It's time for the fourth and final installment of our stain-removal series: tackling tannin-based stains.
Tannins are naturally occurring vegetable dyes found in many plants, especially grape skin, tea leaves, and coffee beans. They're responsible for that bitter, astringent taste in red wine and tea -- a good thing, as long as it isn't spilled on your clothing, fabric, or carpet.
I've broken down a few easy laundering techniques for tannin-based stains below. But the most important thing to remember? Avoid using bar soap on a tannin-based stain; this will set the stain permanently. Stick to natural stain removers and detergents only.
Common Tannin-Based Stains
For Lightly Soiled Tannin-Based Stains
If the stain is fresh, soak the garment or material in cold running water, followed by a wash cycle in the hottest water the garment will tolerate. For carpets, saturate the surface with cold water, then follow with boiling water, blotting up the stain with a white rag.

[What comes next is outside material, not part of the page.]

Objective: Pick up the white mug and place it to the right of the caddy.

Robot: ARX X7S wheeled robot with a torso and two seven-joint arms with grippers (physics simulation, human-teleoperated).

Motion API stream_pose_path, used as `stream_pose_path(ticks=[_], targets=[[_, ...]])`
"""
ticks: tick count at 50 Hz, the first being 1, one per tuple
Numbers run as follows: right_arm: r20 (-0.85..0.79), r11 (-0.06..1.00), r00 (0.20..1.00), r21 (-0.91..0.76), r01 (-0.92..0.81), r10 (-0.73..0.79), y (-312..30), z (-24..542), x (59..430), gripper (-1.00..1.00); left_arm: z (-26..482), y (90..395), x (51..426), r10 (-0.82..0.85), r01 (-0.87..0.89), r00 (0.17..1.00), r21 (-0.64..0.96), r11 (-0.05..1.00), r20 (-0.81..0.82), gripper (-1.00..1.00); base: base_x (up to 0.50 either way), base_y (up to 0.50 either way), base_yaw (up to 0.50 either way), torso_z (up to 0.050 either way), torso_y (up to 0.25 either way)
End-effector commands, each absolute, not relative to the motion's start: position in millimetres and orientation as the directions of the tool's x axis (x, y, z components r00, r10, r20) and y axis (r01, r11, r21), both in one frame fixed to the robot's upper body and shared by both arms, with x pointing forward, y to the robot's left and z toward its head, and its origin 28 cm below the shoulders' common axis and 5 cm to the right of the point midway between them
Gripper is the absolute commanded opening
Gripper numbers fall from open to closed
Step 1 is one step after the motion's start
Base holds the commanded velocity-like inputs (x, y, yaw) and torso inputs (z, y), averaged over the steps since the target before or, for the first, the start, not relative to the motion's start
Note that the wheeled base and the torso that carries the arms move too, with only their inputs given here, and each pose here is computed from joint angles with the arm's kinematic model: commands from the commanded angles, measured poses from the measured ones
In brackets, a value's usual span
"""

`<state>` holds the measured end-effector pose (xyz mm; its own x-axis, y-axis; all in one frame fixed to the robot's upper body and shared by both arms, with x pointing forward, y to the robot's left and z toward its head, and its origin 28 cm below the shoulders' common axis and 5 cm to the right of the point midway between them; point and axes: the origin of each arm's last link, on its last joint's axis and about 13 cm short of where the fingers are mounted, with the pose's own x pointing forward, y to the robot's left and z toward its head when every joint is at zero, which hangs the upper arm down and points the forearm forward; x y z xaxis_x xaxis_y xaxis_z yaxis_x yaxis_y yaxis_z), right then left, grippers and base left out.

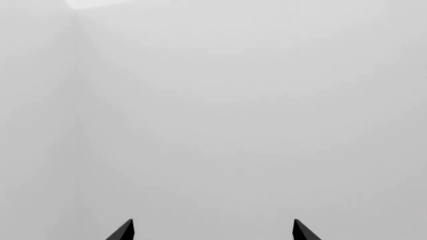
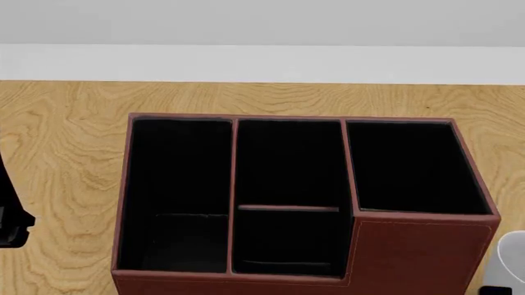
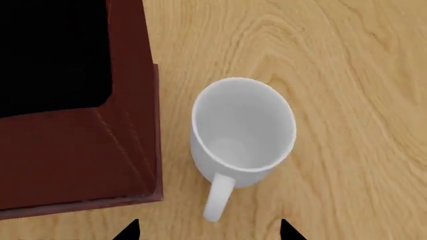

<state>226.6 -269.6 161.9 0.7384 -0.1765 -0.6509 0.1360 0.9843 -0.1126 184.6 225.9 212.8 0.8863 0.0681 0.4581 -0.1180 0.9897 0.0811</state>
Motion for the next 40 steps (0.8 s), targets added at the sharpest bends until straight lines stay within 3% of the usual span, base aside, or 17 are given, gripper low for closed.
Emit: stream_pose_path(ticks=[1,40], targets=[[-0.602,0.984,0.779,-0.112,0.135,-0.175,-267.1,176.7,208.6,1.00,213.6,225.1,183.5,0.065,-0.115,0.884,0.080,0.990,0.463,1.00,0.00,0.00,0.00,0.000,0.000],[-0.401,0.983,0.898,-0.109,0.151,-0.182,-259.6,184.7,175.9,1.00,204.7,216.1,209.9,0.051,-0.106,0.890,0.095,0.990,0.453,1.00,0.00,0.00,0.00,0.000,0.000]])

For Heavily Soiled Tannin-Based Stains
Rinse first with cold water, then rub a tannin stain remover
into the affected area; this chemical formula (water, glycerin, and acetic acid) is designed to break down the tannins. Follow with a long soak in hot water. Wash as normal, and repeat the process as necessary.
For an Eco-Friendly Method
Rinse garment or material -- or saturate carpets -- with cold water, then apply a generous amount of vinegar to the affected area. Let sit for a few minutes and soak in hot water for twenty minutes. Repeat the process as necessary.